John Hinderaker over at Powerline took a swing at Sunday's jumbo-sized New York Times editorial and smashed it to smithereens.
A casual observer would be forgiven for wondering what the fuss is about. If the Times is happy with what the administration is doing, but just wants it to follow a procedure that will yield exactly the same result with virtually no inconvenience, why is the paper so hysterical?
The answer is that the Times purports to be making a technical legal argument. Its point is that following an easy, foolproof procedure will make the necessary surveillance legal instead of illegal.

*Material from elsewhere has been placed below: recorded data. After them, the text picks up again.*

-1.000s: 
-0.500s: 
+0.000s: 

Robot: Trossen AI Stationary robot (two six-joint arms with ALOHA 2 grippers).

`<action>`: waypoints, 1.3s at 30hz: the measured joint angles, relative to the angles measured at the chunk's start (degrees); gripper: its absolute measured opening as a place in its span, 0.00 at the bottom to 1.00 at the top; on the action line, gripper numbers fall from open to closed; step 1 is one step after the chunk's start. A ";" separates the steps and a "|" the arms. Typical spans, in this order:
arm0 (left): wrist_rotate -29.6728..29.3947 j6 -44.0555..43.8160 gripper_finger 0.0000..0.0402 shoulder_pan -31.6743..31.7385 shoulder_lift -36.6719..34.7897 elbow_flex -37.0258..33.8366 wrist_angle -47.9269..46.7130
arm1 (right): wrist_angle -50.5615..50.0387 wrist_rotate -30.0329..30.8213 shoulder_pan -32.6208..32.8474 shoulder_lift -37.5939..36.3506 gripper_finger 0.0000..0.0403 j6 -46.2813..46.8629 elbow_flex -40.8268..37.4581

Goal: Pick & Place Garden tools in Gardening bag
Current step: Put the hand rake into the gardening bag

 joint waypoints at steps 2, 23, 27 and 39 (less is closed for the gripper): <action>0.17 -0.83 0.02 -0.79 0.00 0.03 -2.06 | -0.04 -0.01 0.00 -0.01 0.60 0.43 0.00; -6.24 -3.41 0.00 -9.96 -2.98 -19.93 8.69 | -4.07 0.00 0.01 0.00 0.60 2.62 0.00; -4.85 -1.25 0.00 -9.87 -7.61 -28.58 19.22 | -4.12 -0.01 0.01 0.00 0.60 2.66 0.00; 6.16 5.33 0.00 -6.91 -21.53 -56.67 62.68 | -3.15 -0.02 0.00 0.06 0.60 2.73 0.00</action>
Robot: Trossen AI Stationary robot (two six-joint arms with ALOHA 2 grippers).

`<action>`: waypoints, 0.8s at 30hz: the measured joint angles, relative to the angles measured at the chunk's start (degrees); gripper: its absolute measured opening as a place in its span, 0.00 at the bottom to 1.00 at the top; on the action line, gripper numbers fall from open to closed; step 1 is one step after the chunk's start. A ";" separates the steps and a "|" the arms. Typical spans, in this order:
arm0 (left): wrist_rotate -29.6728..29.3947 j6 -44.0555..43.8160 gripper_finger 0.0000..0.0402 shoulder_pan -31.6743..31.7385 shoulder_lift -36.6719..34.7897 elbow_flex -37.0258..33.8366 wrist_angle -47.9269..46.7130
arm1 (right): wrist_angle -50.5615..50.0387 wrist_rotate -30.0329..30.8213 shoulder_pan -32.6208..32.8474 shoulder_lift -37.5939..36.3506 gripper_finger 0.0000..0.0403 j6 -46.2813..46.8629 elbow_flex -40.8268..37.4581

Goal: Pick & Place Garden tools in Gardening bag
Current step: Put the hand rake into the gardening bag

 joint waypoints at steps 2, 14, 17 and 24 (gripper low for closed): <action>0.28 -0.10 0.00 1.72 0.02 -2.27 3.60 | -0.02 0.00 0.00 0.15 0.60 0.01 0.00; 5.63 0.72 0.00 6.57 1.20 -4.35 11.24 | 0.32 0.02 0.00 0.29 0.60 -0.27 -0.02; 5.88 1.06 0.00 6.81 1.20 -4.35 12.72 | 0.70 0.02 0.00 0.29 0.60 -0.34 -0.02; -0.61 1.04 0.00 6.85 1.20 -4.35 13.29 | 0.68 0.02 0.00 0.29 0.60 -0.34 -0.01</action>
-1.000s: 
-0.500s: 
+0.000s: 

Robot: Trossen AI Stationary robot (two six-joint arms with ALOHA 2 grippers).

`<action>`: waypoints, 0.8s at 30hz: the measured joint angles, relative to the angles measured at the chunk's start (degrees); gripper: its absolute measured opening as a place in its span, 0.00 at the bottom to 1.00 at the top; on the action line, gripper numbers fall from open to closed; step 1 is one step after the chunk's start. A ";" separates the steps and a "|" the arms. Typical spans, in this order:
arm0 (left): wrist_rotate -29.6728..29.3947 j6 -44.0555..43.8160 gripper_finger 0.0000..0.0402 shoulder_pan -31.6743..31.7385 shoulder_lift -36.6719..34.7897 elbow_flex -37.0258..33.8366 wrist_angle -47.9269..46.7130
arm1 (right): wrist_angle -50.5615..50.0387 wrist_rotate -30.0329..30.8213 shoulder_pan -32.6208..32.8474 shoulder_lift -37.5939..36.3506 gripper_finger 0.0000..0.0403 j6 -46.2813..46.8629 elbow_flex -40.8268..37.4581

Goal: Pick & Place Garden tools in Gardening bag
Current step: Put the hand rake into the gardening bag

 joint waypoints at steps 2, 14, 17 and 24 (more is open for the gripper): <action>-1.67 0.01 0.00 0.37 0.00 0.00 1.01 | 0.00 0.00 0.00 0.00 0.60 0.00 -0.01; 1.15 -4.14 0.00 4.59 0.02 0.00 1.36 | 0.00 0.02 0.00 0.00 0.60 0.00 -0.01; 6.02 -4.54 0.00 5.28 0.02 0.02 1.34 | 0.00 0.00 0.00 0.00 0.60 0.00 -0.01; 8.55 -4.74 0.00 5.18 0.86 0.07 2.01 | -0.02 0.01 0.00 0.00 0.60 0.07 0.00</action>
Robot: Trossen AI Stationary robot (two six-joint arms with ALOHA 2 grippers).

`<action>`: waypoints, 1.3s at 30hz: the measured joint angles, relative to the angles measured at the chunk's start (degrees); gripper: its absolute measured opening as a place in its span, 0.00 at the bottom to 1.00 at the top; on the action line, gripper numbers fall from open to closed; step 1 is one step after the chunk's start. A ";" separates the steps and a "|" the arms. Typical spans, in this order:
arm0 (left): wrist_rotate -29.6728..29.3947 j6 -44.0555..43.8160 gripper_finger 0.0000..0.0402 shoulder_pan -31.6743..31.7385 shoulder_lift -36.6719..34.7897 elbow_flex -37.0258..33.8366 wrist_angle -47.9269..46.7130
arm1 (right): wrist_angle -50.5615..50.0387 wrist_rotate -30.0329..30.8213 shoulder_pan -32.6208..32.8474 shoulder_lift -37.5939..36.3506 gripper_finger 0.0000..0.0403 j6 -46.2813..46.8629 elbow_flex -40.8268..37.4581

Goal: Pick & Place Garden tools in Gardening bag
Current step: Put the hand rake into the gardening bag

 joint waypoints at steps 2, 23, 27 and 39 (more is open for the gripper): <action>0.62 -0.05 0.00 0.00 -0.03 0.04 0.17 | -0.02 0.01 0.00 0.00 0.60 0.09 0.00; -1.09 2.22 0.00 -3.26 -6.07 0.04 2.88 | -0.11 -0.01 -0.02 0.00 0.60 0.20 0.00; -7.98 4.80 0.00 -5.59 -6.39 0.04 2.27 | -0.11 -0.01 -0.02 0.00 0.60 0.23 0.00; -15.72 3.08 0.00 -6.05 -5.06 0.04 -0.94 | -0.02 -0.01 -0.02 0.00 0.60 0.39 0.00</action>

As a lawyer, I can relate to technical legal arguments. But, if you're going to rely on a legal argument, isn't it necessary to actually...make a legal argument? One would think so, but the Times can't be bothered. Instead, it simply denounces the administration's program because it "violates the law as currently written." But does it? When lawyers make technical legal arguments, we generally cite case law. Like, for example, United States v. Clay, 430 F.2d 165 (5th Cir. 1970), in which the court held that federal statutes prohibiting wiretapping do not "[forbid] he President, or his representative, from ordering wiretap surveillance to obtain foreign intelligence in the national interest." That seems obviously pertinent; what does the Times have to say about the Clay case? Nothing. It doesn't mention it.
Hinderaker then lists and provides a short primer on all of the case law that the Times assiduously ignores.
The tragedy is that -- through its print edition, wire service and the influence it has on the broadcast news shows -- more people get their information from the Times.